I Wanna Be…The Very Best…



I should have commenced my Pokemon training when I was ten. Professor “Named After A Tree” should have asked what my gender was, gifted me with a Charmander and sent me on my way.

This never came to pass.

But that’s okay, because at eleven, I should have received my letter from Hogwarts, informing me of the Mudblood riddled through my veins. A dim witted oaf should have bashed down my door and taken me to a crowded alley where I would be traumatised by goblins and egotistical authors.

“A-ha!” I thought. No wonder it took ten years to get here! Poor thing had to fly all the way from England!

Sadly, this never came to pass.

And thus, my childhood ended.

But there are times in your life when your childhood passion can be reignited with distinct events.

This one time (not at band camp), I was sitting on the lounge, wrapped with guilt after learning how many calories there are in each mini packet of Nutella.

And then…it happened.

There was a bang at the window. Intrigued, I rushed outside and found a dazed, white owl.

“A-ha!” I thought. No wonder it took ten years to get here! Poor thing had to fly all the way from England!
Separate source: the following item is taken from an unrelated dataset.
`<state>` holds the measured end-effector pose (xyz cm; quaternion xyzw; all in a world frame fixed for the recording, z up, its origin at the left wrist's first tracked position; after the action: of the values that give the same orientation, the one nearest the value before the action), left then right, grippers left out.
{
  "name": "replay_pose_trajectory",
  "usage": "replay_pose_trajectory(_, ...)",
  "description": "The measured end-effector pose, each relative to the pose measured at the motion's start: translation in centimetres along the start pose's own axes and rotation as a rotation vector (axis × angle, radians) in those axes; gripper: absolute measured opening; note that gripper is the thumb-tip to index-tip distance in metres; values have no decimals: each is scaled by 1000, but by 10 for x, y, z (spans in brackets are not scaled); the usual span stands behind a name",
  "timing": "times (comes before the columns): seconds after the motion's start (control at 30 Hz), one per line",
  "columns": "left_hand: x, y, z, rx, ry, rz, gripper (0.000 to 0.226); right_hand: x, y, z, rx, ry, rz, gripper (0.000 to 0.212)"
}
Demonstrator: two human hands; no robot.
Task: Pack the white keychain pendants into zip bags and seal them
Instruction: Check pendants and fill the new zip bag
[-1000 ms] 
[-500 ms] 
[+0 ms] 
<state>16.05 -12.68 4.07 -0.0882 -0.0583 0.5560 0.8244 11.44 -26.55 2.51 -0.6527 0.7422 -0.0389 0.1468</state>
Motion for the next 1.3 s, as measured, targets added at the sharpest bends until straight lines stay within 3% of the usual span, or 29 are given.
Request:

I didn’t, however, feel it would be appropriate for a 20 year old to be participating in the Tri-Wizard Tournament, so I helped the owl fly away and accepted that my time at Hogwarts was over before it began.

The next year, I participated in the Harry Potter Exhibition in Sydney where you can play Quiddich, sit in Hagrid’s chair and be sorted into your house by the Sorting Hat. I was competing against dozens of eager children who wanted to be chosen, so, I did what any mature adult would do in the situation. I raised my hand, waved it hysterically and cried in a shrill voice; “It’s my birthday! Sort me first!”

Needless to say, it worked. This smart, selfish cookie was sorted into Ravenclaw before all of the ten year olds.

So, my wish kind of came true. For a brief time, I was a Witch. But what about my dream of being a Pokemon trainer? Well, they found this strange animal. Image

Look at it. It’s a real life Mudkip! Not to mention the lengths people go to transform their kittens into Pikachu’s.

Me? I’m just happy with my Pika-shoes.

Sometimes life isn’t always what you think it is. It’s what you make of it. And I feel like I’m making it pretty good.

And who knows; I could be Sailor Moon yet.